_REQUIREMENT_. Leaving out all pictures, return exactly the lines from the one that contains "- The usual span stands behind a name" through the end of the data below.

_SUPPLIED INFORMATION_.
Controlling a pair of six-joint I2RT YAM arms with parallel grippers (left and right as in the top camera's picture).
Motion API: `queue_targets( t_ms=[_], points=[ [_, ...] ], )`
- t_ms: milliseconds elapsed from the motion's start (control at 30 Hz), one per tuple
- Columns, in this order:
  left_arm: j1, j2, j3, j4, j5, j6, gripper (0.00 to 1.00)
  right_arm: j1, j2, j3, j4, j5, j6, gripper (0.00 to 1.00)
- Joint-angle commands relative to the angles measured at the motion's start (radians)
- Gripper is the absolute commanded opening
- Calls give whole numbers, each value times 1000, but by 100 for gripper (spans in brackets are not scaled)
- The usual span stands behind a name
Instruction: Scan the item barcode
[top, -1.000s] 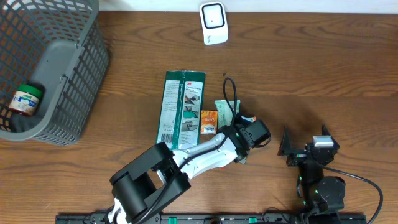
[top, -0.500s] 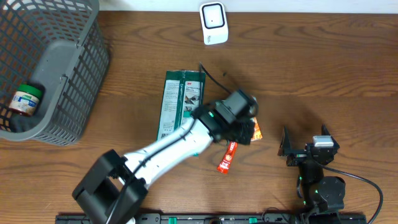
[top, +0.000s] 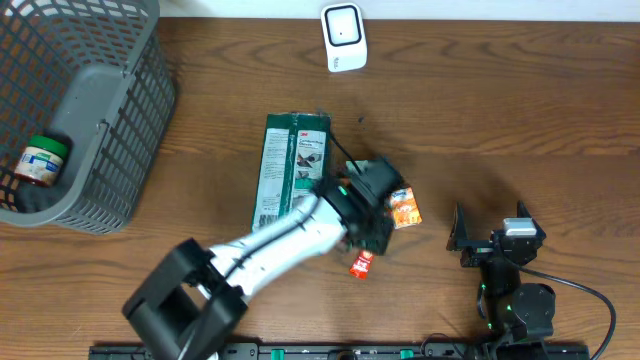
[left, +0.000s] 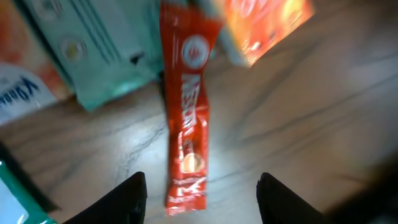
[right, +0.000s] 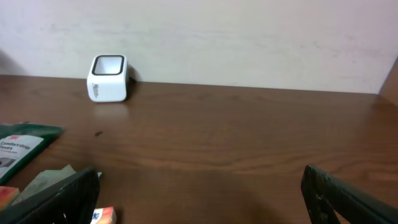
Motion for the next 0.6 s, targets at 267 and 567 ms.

_RESULT FOR THIS TASK_.
- The usual span stands behind a name
Instruction: Scan the item barcode
[top, -1.000s] 
[top, -0.500s] 
[top, +0.000s] 
[left, +0.000s] 
[right, +0.000s] 
Motion for the next 0.6 s, targets at 267 and 567 ms.

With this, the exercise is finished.